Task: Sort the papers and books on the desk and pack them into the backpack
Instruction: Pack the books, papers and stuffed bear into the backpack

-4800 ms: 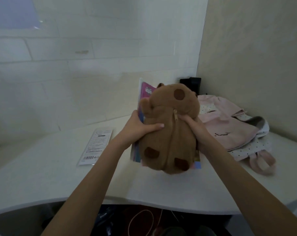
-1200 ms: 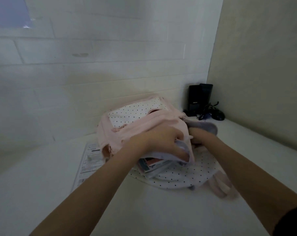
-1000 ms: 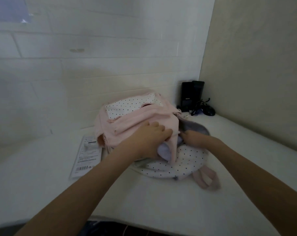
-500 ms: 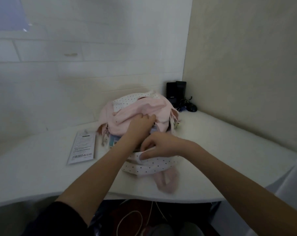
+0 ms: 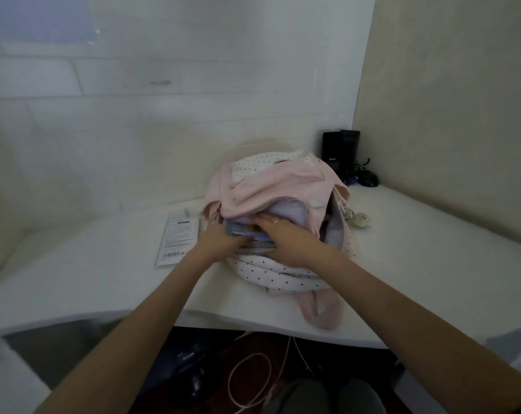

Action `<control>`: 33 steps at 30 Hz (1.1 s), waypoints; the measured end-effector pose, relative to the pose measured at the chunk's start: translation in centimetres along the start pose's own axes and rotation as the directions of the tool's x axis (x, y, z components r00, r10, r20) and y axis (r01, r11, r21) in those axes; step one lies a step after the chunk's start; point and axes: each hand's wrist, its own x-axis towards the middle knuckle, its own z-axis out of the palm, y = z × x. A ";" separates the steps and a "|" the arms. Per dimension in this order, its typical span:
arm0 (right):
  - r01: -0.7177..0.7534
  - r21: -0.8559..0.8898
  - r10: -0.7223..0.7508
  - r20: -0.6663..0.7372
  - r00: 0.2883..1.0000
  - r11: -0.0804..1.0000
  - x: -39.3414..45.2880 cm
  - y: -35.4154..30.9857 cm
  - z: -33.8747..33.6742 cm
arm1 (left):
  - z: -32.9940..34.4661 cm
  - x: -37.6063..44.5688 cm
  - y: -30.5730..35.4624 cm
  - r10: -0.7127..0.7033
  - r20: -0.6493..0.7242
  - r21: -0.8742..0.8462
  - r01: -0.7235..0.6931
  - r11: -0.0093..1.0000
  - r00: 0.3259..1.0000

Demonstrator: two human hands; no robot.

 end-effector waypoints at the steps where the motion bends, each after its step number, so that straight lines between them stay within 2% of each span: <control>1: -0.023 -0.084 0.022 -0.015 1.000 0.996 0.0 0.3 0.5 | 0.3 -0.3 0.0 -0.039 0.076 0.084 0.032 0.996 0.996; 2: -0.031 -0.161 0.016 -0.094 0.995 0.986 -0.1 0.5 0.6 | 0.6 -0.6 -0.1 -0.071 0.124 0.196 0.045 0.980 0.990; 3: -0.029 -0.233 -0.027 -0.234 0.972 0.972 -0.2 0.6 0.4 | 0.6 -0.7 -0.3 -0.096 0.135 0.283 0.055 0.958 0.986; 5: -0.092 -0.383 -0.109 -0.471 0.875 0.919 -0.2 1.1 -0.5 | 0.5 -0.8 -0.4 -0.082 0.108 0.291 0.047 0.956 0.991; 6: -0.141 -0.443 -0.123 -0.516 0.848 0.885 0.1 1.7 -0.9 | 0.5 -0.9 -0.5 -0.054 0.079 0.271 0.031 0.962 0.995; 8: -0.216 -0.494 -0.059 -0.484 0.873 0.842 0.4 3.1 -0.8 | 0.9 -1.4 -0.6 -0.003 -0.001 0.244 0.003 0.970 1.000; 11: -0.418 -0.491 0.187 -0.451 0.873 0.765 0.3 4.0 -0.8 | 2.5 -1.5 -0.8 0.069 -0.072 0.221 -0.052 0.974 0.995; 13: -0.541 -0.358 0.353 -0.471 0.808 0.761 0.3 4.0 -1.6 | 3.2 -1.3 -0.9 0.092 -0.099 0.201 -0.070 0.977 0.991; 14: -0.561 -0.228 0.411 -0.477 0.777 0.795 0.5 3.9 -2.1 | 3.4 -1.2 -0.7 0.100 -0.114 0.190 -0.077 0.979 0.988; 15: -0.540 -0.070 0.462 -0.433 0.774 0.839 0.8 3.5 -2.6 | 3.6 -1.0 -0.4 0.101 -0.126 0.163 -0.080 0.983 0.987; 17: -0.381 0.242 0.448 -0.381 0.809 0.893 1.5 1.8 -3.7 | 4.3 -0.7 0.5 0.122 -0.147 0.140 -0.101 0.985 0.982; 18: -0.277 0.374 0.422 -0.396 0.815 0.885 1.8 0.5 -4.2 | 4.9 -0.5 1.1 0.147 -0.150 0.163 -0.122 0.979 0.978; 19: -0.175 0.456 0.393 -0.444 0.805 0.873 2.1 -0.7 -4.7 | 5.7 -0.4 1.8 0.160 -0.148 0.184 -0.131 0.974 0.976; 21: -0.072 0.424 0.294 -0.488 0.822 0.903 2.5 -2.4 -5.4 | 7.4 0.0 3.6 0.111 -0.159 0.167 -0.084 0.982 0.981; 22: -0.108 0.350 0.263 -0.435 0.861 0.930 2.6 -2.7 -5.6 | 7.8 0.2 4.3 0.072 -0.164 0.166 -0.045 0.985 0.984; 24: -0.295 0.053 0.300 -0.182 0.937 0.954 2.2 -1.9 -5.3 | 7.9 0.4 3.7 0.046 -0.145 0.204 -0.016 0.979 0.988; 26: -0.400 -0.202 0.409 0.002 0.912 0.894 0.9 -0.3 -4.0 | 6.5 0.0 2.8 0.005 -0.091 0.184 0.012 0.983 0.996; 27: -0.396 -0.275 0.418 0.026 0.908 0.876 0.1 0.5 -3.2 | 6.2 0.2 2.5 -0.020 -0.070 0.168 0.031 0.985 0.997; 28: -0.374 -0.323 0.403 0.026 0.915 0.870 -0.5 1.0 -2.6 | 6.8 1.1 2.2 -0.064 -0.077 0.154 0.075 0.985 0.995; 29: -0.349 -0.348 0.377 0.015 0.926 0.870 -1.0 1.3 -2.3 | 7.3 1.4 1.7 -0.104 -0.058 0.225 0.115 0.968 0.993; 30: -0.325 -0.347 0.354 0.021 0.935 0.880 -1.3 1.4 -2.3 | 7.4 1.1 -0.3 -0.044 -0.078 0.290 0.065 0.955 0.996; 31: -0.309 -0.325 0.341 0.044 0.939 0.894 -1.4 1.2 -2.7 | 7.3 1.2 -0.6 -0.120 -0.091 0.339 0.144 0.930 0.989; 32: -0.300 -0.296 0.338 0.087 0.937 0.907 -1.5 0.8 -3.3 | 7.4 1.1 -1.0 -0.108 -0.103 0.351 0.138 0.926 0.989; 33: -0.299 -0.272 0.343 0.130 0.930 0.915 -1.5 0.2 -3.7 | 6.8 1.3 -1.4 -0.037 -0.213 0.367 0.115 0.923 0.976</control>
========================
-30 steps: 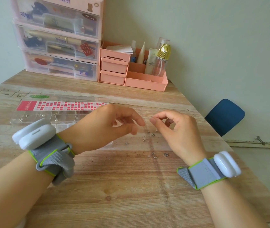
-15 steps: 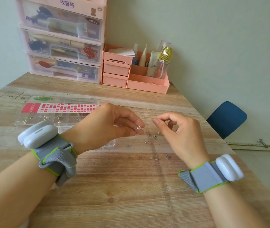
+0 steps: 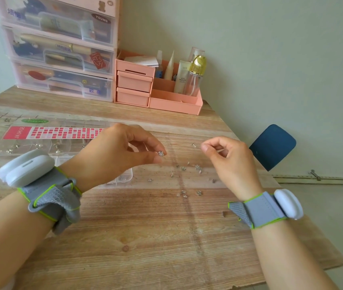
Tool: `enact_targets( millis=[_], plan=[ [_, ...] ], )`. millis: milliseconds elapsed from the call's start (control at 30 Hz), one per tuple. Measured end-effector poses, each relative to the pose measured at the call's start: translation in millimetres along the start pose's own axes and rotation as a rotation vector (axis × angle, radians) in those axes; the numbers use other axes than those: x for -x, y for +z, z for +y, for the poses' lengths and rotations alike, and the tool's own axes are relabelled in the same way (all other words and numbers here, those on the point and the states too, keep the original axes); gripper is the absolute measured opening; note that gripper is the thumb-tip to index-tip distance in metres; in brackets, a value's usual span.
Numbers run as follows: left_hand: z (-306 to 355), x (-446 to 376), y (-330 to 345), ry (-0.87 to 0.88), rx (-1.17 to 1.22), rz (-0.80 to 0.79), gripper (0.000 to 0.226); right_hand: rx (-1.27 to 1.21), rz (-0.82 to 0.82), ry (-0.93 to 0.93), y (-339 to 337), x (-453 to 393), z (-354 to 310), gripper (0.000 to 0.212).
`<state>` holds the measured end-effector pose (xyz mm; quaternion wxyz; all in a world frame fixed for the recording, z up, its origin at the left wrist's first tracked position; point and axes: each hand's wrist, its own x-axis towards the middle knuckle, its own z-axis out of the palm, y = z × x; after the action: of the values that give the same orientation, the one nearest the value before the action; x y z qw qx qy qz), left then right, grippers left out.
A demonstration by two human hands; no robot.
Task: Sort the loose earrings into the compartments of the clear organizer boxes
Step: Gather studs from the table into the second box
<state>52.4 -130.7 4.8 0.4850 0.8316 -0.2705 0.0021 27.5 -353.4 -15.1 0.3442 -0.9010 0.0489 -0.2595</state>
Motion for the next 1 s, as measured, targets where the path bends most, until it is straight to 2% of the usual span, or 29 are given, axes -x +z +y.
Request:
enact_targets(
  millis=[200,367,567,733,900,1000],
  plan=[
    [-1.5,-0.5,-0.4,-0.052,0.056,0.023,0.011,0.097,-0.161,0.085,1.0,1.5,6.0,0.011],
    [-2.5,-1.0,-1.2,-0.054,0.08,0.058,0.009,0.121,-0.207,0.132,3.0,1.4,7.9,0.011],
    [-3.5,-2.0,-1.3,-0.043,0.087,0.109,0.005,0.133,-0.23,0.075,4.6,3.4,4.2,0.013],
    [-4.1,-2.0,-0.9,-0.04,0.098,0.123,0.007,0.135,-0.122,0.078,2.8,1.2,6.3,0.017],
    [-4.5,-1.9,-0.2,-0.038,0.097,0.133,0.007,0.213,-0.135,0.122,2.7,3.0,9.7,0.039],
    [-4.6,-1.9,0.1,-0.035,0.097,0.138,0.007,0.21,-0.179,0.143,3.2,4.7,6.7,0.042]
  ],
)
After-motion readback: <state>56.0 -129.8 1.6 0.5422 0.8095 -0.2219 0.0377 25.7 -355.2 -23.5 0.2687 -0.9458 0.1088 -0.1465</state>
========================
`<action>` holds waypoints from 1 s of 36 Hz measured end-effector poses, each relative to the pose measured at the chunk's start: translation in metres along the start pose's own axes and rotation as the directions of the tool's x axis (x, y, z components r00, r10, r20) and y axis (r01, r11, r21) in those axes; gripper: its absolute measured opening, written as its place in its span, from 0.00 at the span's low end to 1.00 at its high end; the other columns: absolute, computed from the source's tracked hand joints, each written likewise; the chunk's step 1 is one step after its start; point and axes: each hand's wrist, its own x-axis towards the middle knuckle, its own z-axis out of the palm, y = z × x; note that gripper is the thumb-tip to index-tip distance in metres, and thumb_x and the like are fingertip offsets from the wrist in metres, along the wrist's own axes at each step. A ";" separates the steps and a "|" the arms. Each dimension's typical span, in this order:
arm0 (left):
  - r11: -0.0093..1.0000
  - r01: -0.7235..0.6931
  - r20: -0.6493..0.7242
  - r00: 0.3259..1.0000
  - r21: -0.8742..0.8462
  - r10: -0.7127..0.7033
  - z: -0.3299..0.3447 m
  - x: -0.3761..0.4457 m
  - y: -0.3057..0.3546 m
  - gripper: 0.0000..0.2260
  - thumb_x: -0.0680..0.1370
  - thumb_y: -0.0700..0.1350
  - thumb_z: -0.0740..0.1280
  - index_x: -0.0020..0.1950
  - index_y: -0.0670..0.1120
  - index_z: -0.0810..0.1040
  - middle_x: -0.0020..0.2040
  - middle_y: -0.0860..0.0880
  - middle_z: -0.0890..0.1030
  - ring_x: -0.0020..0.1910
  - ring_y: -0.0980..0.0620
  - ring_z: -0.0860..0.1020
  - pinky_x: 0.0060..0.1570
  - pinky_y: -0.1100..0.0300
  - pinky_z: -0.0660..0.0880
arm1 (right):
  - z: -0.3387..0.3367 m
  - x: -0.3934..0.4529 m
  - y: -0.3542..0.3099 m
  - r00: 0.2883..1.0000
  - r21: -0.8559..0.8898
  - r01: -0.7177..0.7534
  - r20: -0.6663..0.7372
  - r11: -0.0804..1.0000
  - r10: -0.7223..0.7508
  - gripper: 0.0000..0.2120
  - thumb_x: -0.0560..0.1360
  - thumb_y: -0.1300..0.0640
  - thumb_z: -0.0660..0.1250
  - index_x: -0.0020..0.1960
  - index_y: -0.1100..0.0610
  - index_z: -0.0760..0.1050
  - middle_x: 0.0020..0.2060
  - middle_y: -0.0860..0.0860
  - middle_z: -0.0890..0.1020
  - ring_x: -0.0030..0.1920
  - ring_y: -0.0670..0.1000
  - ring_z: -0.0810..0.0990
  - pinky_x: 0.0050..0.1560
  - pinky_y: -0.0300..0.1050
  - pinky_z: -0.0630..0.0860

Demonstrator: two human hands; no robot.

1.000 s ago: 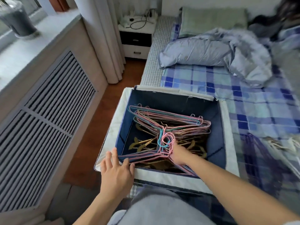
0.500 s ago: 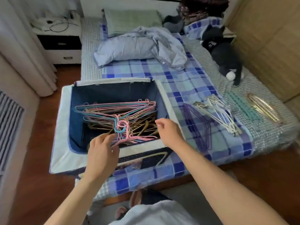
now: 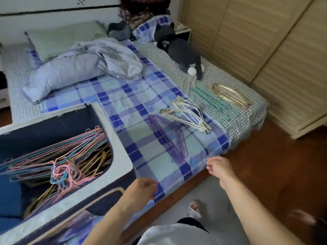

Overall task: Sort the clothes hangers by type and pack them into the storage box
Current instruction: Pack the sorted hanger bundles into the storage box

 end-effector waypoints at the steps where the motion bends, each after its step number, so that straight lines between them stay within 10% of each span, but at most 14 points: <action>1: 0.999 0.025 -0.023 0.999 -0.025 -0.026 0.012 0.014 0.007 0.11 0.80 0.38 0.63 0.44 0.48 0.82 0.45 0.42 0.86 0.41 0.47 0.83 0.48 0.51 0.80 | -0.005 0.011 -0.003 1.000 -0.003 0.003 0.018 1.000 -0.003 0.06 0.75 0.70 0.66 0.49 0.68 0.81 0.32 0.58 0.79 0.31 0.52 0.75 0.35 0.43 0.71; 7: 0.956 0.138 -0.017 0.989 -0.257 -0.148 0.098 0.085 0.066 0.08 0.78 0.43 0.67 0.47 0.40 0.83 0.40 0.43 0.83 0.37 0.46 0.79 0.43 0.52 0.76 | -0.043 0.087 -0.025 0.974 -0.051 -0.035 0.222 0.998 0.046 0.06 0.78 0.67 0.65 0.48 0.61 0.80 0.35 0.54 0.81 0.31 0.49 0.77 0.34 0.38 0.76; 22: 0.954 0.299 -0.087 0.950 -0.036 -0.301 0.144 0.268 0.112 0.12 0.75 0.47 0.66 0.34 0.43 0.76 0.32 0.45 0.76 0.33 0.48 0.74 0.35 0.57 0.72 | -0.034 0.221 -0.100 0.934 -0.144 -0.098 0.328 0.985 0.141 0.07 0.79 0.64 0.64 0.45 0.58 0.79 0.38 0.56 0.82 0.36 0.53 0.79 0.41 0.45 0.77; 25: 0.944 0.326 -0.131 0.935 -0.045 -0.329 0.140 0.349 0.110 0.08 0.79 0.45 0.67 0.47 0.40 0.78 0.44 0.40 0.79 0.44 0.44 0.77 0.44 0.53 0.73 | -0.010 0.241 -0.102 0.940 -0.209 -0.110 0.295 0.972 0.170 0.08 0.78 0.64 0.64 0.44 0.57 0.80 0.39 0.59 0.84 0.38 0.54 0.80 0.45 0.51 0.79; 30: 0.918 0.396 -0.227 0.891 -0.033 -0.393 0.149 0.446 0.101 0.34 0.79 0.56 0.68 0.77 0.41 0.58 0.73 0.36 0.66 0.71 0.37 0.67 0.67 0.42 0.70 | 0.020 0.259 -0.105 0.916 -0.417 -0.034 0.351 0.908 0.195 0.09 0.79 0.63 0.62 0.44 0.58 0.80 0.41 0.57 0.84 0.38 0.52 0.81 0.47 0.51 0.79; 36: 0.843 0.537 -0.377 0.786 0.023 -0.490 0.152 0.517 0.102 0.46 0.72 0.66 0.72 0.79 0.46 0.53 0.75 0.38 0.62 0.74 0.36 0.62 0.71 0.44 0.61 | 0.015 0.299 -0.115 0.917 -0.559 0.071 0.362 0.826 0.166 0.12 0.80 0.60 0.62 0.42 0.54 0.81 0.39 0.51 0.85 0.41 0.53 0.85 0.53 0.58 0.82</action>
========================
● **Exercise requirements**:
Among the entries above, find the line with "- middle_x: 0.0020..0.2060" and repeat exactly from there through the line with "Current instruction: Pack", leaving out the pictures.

● **Completed task**:
  - middle_x: 0.0020..0.2060
  - middle_y: -0.0860..0.0860
  - middle_z: -0.0890..0.1020
  - ring_x: -0.0030..0.1920
  - ring_y: -0.0670..0.1000
  - ring_z: -0.0810..0.0990
  - pinky_x: 0.0050..0.1560
  - pinky_y: -0.0300..0.1050
  - pinky_z: -0.0630..0.0860

Demonstrator: two human hands; no robot.

1.000 s ago: 
0.500 s ago: 
now: 

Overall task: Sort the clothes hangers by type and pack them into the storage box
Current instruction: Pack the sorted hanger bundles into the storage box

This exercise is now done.